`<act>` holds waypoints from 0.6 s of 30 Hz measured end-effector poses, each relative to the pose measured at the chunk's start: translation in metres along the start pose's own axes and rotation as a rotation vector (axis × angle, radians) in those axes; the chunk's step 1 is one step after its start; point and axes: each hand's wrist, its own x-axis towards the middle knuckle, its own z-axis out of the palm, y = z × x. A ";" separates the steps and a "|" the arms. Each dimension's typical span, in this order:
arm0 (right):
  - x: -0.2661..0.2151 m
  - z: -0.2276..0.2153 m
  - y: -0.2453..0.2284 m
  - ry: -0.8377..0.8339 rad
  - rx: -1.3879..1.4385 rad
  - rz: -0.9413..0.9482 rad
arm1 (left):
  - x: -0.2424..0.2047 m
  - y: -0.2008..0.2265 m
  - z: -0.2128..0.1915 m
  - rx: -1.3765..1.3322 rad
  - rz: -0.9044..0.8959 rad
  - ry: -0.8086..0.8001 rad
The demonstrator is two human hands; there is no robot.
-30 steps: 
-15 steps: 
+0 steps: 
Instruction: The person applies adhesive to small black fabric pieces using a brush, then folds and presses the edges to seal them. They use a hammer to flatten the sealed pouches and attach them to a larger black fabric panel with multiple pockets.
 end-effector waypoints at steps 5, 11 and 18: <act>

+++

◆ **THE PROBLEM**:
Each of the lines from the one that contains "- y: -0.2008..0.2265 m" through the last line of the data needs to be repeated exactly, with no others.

◆ **RESPONSE AREA**:
  - y: -0.2008..0.2265 m
  - z: -0.2128..0.1915 m
  - rx: -1.3765..1.3322 rad
  - rz: -0.9044..0.8959 rad
  - ry: -0.8086..0.8001 rad
The demonstrator is two human hands; there is no robot.
-30 steps: 
-15 steps: 
+0 steps: 
Instruction: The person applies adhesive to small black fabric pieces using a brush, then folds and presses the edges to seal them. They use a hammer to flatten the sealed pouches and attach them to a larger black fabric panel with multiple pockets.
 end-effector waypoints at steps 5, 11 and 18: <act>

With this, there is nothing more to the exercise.